🤖 AI Summary
To address the challenge of preserving complex structural relationships in high-dimensional data reduction, this paper proposes a novel probabilistic measure embedding method based on the Gromov–Wasserstein (GW) distance. It models both the original high-dimensional data and its low-dimensional representation as probability measures, quantifying their structural discrepancy via the GW distance, and optimizes the embedding through gradient descent. This work is the first to systematically integrate the GW distance into dimensionality reduction, unifying multidimensional scaling (MDS) and Isomap under a probabilistic measure-theoretic framework. By replacing conventional Euclidean or geodesic distances, it eliminates reliance on predefined metric structures and significantly improves fidelity for multiscale and nonlinear manifold structures.

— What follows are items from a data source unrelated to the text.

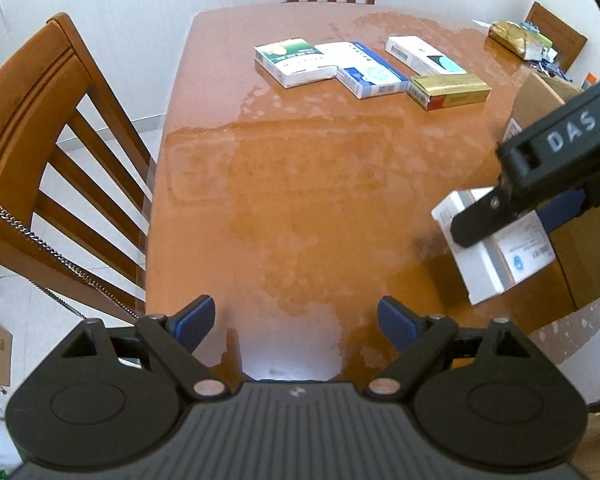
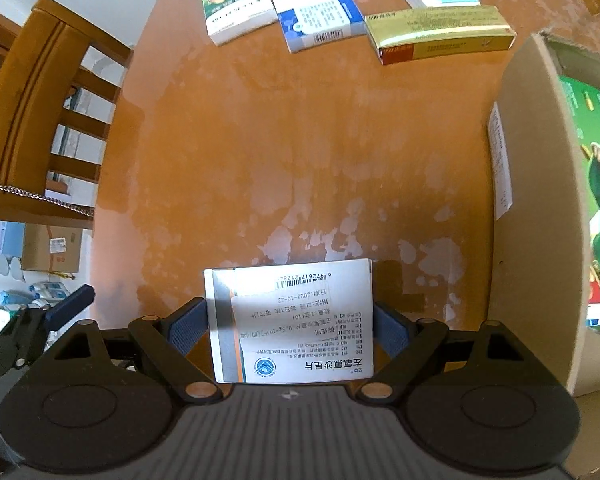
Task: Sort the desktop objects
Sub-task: 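Lift the white box and carry it with the right gripper toward the cardboard box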
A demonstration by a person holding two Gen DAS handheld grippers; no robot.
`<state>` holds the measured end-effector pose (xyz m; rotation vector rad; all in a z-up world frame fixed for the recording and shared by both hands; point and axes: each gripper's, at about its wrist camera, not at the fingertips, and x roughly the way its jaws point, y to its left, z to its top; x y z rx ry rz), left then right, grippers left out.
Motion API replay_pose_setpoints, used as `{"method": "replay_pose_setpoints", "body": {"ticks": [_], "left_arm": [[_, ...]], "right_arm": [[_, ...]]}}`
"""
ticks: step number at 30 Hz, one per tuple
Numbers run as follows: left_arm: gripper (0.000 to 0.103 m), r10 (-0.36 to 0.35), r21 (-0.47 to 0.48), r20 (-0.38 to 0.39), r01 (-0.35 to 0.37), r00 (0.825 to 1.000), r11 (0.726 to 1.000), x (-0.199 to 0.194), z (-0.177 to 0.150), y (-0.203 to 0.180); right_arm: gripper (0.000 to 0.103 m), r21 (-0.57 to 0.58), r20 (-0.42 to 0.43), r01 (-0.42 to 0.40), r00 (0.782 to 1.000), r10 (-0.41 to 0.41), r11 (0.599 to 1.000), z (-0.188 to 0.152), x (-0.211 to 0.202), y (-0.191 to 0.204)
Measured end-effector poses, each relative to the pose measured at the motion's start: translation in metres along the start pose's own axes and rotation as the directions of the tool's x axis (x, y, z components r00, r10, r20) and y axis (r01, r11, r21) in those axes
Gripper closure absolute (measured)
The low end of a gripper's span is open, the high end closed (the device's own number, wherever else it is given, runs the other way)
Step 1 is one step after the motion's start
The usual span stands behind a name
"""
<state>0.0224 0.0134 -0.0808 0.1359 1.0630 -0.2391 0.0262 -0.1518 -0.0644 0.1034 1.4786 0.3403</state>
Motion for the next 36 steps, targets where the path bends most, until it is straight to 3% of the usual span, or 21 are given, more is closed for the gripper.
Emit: {"method": "replay_pose_setpoints", "body": {"ticks": [36], "left_arm": [[0.014,0.009,0.056,0.045,-0.012,0.999,0.998,-0.013,0.030,-0.037]], "right_arm": [[0.012,-0.041,0.149,-0.115,0.982,0.120,0.992,0.002,-0.081,-0.012]]}}
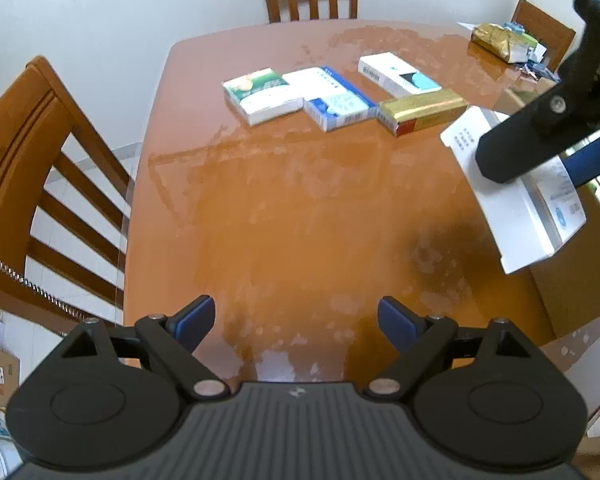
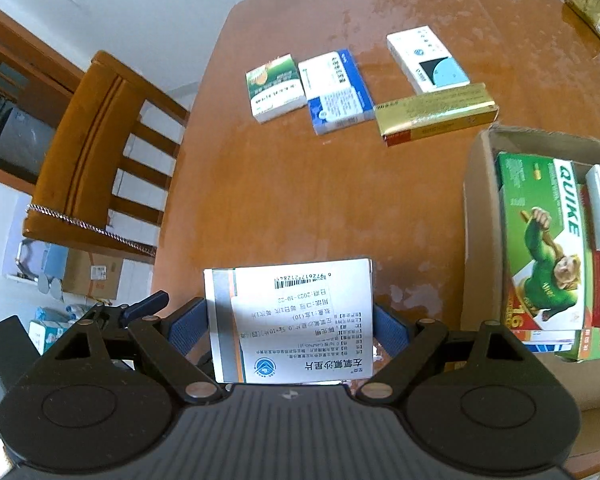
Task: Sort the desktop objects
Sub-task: 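Lift the white box and carry it with the right gripper toward the cardboard box, then lower the white box upright into the cardboard box before the other white box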
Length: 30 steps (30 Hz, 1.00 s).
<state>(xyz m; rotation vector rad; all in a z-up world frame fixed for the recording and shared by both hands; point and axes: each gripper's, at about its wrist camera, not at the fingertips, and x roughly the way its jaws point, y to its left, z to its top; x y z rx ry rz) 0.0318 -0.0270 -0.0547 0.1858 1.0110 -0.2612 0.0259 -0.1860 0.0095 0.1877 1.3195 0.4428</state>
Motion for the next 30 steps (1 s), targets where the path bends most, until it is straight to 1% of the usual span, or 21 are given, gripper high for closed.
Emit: {"method": "replay_pose_setpoints", "body": {"ticks": [3,9,12,17,20,24,30], "left_arm": [[0.014,-0.015,0.015,0.021,0.015,1.000,1.000,-0.006,0.008,-0.006],[0.014,-0.091,0.044,0.078,0.087,0.993,0.995,-0.026,0.024,-0.022],[0.014,-0.120,0.065,0.102,0.114,0.988,0.991,-0.036,0.032,-0.033],[0.014,-0.170,0.096,0.114,0.159,0.979,0.982,-0.044,0.041,-0.051],[0.014,-0.183,0.112,0.106,0.171,0.977,0.979,-0.045,0.044,-0.060],[0.014,-0.214,0.118,0.091,0.203,0.973,0.972,-0.045,0.048,-0.070],[0.014,-0.220,0.144,0.072,0.208,0.973,0.967,-0.041,0.050,-0.086]], "right_arm": [[0.012,0.004,0.028,-0.004,1.000,0.003,1.000,0.001,-0.012,-0.004],[0.012,0.026,0.098,-0.006,0.995,0.004,1.000,0.002,-0.046,-0.022],[0.012,0.058,0.139,0.010,0.990,-0.018,0.998,0.003,-0.064,-0.038],[0.012,0.132,0.186,0.050,0.980,-0.074,0.990,0.003,-0.086,-0.072],[0.012,0.188,0.193,0.076,0.975,-0.113,0.979,0.001,-0.094,-0.097],[0.012,0.249,0.194,0.107,0.968,-0.158,0.962,-0.003,-0.100,-0.127],[0.012,0.273,0.179,0.150,0.963,-0.203,0.950,-0.010,-0.104,-0.159]]}}
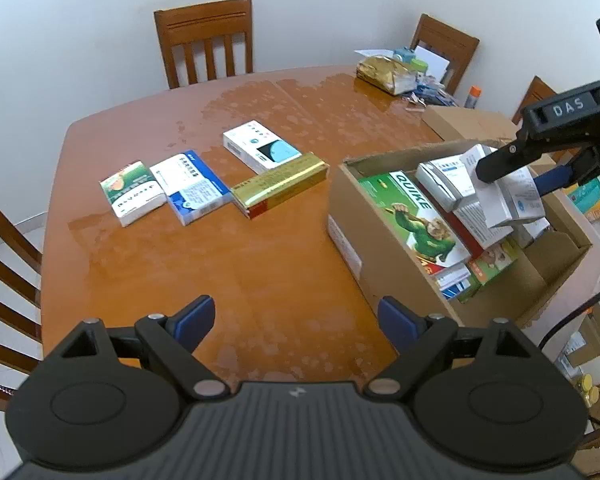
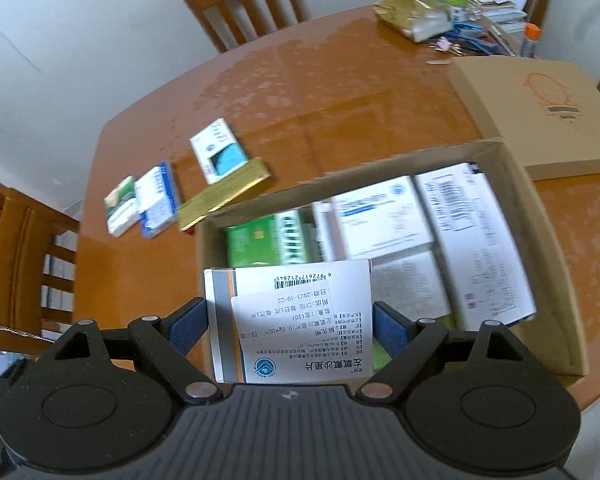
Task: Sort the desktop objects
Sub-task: 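Lower the white box upright into the cardboard box before the other white box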
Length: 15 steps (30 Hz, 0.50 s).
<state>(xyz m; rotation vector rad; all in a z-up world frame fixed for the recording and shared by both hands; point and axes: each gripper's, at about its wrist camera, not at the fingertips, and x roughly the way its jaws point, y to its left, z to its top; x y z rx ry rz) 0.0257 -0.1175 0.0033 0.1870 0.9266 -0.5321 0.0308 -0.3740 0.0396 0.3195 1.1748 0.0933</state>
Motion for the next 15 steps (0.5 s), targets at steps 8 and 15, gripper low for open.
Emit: {"method": "replay_pose_setpoints", "body": {"ticks": [8,15], "left_arm": [[0.014,0.017,-0.001,-0.014,-0.017,1.000,1.000,0.007,0.004,-0.012],[0.014,0.027,-0.013,-0.022,-0.027,0.999,1.000,0.011,0.005,-0.020]], "right_arm": [[0.012,-0.058,-0.038,0.054,0.998,-0.056,0.997,0.004,0.012,-0.027],[0.012,-0.092,-0.078,0.064,0.994,-0.071,0.994,0.002,0.022,-0.038]]}}
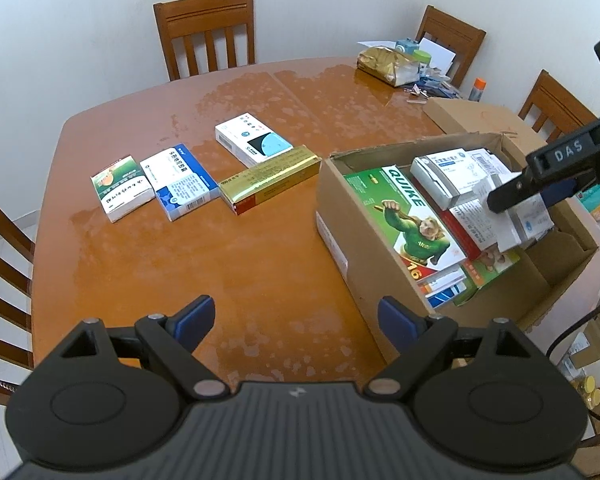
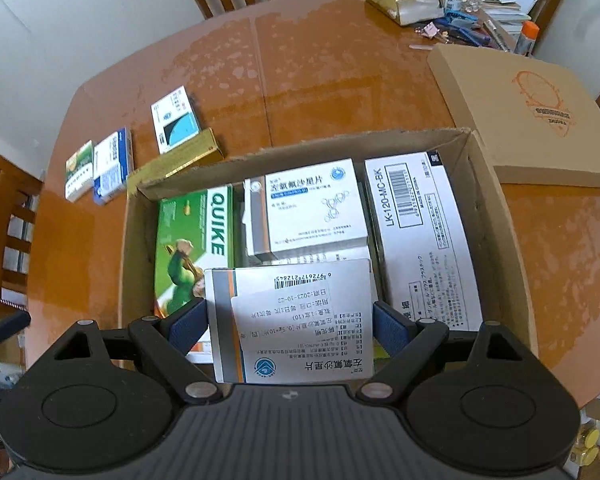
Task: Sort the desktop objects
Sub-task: 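Lower the white box upright into the cardboard box before the other white box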
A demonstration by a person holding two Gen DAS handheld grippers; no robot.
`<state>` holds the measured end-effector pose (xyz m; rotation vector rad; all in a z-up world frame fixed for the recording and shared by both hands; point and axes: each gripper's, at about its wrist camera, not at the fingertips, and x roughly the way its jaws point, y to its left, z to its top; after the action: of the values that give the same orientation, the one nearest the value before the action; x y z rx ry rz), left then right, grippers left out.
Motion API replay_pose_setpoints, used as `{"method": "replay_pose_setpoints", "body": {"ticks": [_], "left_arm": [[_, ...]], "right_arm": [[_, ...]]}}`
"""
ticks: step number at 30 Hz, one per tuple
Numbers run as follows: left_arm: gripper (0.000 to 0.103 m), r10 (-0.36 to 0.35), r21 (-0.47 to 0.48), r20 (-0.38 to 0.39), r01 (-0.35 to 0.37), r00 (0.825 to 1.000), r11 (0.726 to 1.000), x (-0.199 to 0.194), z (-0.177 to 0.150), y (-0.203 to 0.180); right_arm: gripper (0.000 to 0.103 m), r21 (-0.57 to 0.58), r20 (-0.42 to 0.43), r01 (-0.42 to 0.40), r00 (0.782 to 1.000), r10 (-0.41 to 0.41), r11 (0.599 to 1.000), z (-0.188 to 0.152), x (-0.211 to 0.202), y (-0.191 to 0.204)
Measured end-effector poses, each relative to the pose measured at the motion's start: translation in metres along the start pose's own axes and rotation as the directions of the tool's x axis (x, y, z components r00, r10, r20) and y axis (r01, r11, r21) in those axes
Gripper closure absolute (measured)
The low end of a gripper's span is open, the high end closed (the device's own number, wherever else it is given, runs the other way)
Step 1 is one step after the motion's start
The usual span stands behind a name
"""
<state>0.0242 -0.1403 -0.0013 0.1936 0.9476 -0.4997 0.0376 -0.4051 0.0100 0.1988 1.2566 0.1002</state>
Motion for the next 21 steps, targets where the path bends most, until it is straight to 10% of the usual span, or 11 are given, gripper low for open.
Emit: {"method": "replay_pose_setpoints", "body": {"ticks": [21], "left_arm": [[0.014,0.051,-0.032,-0.014,-0.051,0.999,0.998,0.005,0.000,-0.006]], "right_arm": [[0.012,-0.036,-0.071,0.015,0.997,-0.017,0.999,0.015,0.037,-0.009]]}}
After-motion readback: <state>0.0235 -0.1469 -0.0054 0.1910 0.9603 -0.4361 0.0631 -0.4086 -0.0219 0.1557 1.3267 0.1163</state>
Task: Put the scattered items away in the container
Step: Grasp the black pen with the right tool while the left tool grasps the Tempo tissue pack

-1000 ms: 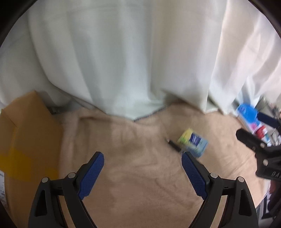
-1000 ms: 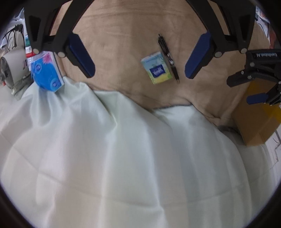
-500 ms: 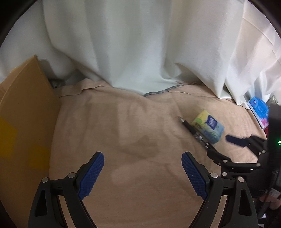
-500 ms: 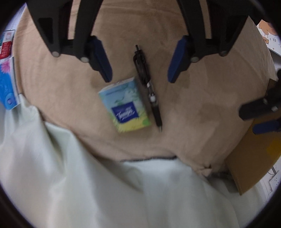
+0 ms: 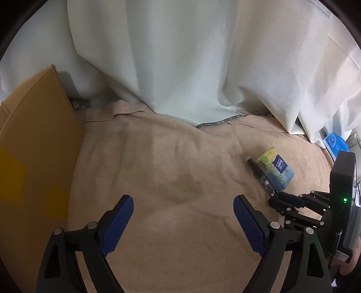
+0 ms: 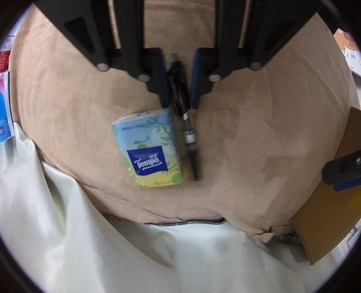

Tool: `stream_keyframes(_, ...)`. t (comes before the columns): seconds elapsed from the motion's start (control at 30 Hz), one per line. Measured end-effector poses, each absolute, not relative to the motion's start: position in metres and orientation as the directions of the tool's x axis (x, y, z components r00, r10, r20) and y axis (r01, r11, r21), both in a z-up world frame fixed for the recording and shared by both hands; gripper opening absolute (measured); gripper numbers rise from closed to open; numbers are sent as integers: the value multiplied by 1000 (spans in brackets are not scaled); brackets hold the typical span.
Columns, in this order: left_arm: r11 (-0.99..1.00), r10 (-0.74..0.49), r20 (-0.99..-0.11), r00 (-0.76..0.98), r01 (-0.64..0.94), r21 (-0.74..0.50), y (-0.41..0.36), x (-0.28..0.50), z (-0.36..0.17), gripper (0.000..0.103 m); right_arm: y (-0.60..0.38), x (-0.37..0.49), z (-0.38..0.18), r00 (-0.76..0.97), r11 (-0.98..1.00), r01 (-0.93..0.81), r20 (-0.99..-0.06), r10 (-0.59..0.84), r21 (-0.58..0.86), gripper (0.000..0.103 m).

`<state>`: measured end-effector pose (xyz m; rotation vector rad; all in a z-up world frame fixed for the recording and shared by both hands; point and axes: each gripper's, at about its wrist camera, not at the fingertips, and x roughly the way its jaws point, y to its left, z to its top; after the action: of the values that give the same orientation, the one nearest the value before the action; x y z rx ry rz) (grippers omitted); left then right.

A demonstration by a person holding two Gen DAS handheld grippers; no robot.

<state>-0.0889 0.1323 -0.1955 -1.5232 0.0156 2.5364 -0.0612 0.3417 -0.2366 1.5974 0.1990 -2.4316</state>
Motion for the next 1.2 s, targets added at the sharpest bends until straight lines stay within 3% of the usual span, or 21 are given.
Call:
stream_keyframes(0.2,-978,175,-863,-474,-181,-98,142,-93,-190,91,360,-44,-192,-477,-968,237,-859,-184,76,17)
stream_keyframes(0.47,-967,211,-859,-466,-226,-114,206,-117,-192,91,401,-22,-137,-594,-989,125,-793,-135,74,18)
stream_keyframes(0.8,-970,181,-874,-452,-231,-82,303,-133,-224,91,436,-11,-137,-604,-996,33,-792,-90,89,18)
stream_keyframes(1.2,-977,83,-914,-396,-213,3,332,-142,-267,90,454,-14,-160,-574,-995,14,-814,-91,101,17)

Experiments demonstrate that the method yields more robust and interpretable low-dimensional embeddings on complex datasets, achieving superior structural preservation and cross-domain generalization compared to classical MDS and Isomap.
📝 Abstract
Analyzing relationships between objects is a pivotal problem within data science. In this context, Dimensionality reduction (DR) techniques are employed to generate smaller and more manageable data representations. This paper proposes a new method for dimensionality reduction, based on optimal transportation theory and the Gromov-Wasserstein distance. We offer a new probabilistic view of the classical Multidimensional Scaling (MDS) algorithm and the nonlinear dimensionality reduction algorithm, Isomap (Isometric Mapping or Isometric Feature Mapping) that extends the classical MDS, in which we use the Gromov-Wasserstein distance between the probability measure of high-dimensional data, and its low-dimensional representation. Through gradient descent, our method embeds high-dimensional data into a lower-dimensional space, providing a robust and efficient solution for analyzing complex high-dimensional datasets.